● **Work request**
Copy, from the entries below, each line in which the string "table" appears.

● **Records for the task**
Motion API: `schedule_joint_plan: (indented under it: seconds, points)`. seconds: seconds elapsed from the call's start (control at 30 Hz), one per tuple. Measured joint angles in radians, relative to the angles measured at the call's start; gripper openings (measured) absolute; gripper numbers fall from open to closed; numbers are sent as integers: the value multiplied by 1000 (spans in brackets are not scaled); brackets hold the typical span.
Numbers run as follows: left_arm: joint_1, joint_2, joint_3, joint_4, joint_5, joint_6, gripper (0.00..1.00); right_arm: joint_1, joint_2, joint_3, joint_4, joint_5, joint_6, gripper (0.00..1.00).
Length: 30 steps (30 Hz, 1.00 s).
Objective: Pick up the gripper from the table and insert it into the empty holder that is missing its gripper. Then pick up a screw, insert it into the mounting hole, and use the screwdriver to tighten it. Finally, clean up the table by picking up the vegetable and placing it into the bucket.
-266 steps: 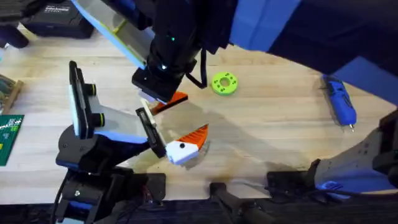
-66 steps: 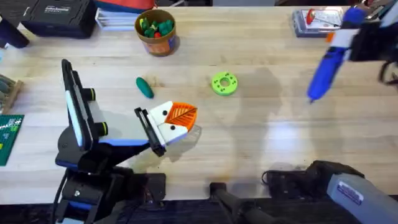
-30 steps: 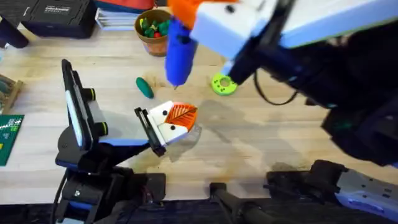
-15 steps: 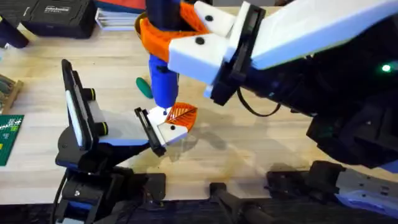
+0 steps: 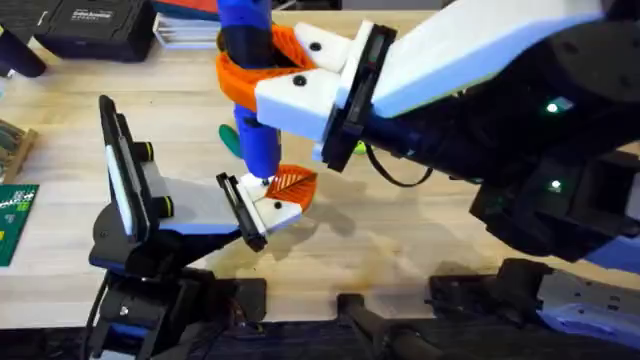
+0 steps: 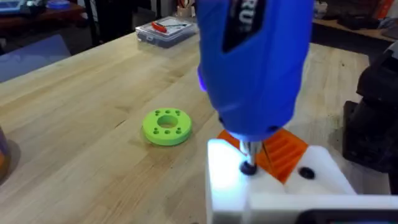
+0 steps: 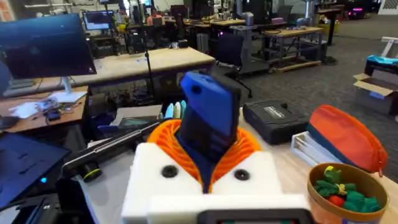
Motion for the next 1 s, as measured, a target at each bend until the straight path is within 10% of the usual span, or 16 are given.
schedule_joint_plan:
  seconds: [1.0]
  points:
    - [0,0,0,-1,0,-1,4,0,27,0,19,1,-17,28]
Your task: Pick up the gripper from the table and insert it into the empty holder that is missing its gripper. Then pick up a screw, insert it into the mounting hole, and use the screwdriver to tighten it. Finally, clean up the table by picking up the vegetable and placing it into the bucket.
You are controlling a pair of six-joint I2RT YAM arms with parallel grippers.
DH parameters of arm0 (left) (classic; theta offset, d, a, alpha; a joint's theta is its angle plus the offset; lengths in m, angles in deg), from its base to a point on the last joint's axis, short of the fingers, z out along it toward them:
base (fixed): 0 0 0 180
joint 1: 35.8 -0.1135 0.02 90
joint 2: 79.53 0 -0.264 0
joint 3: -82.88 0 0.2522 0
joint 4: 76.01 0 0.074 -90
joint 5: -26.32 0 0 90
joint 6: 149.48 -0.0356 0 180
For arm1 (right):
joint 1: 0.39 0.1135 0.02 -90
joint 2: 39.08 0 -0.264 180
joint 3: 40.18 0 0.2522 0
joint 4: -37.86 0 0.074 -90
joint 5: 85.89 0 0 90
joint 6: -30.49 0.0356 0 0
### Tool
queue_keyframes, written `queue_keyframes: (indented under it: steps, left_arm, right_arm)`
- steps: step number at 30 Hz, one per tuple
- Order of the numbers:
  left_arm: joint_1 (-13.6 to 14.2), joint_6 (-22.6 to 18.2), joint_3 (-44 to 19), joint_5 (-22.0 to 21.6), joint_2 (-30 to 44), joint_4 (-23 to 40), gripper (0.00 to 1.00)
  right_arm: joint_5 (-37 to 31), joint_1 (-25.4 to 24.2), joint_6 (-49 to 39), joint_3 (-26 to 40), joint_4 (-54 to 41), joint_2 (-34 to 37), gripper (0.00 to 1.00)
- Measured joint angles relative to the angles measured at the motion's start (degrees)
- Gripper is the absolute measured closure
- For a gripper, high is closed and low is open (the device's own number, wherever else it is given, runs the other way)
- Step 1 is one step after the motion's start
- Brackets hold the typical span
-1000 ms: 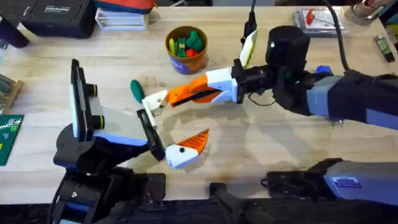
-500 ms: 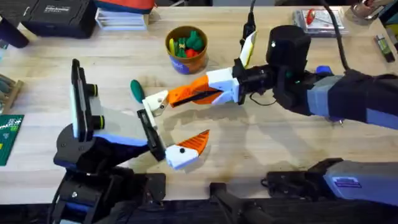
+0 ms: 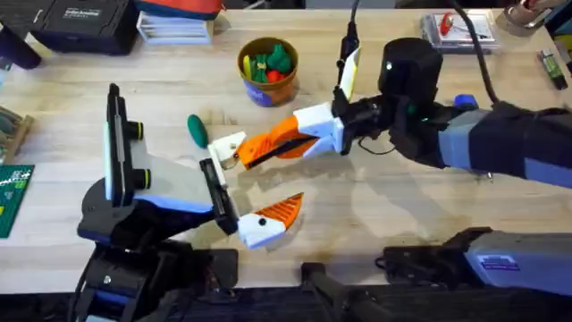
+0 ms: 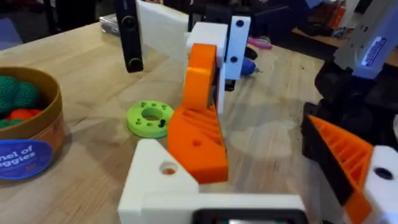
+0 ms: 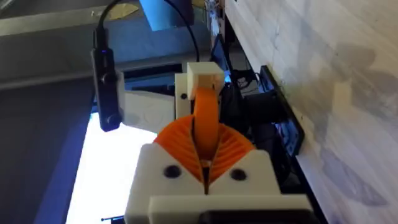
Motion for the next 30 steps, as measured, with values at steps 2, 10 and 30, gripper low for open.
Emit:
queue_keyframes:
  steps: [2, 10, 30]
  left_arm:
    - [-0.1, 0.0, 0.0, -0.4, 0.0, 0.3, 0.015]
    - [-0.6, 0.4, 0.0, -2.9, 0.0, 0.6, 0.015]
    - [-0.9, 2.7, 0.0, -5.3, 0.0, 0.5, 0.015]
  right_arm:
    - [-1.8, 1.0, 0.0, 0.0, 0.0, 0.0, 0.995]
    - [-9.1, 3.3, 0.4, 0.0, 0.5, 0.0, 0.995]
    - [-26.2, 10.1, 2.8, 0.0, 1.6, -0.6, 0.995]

● **Solution to the problem**
Objective: Pick up the gripper from the table and insert it into the empty holder that is missing its gripper. Then pick up a screw, insert it into the mounting hole, and use the screwdriver to tighten it. Finally, clean up the table by picking up the vegetable and placing it into the bucket.
Your task: Pick up the gripper from the table and insert it into the empty holder that is missing its gripper. Then pick up a screw, insert it into the mounting hole, and use the screwdriver to tighten it. Finally, clean up the table by picking up the vegetable and placing it into the bucket.

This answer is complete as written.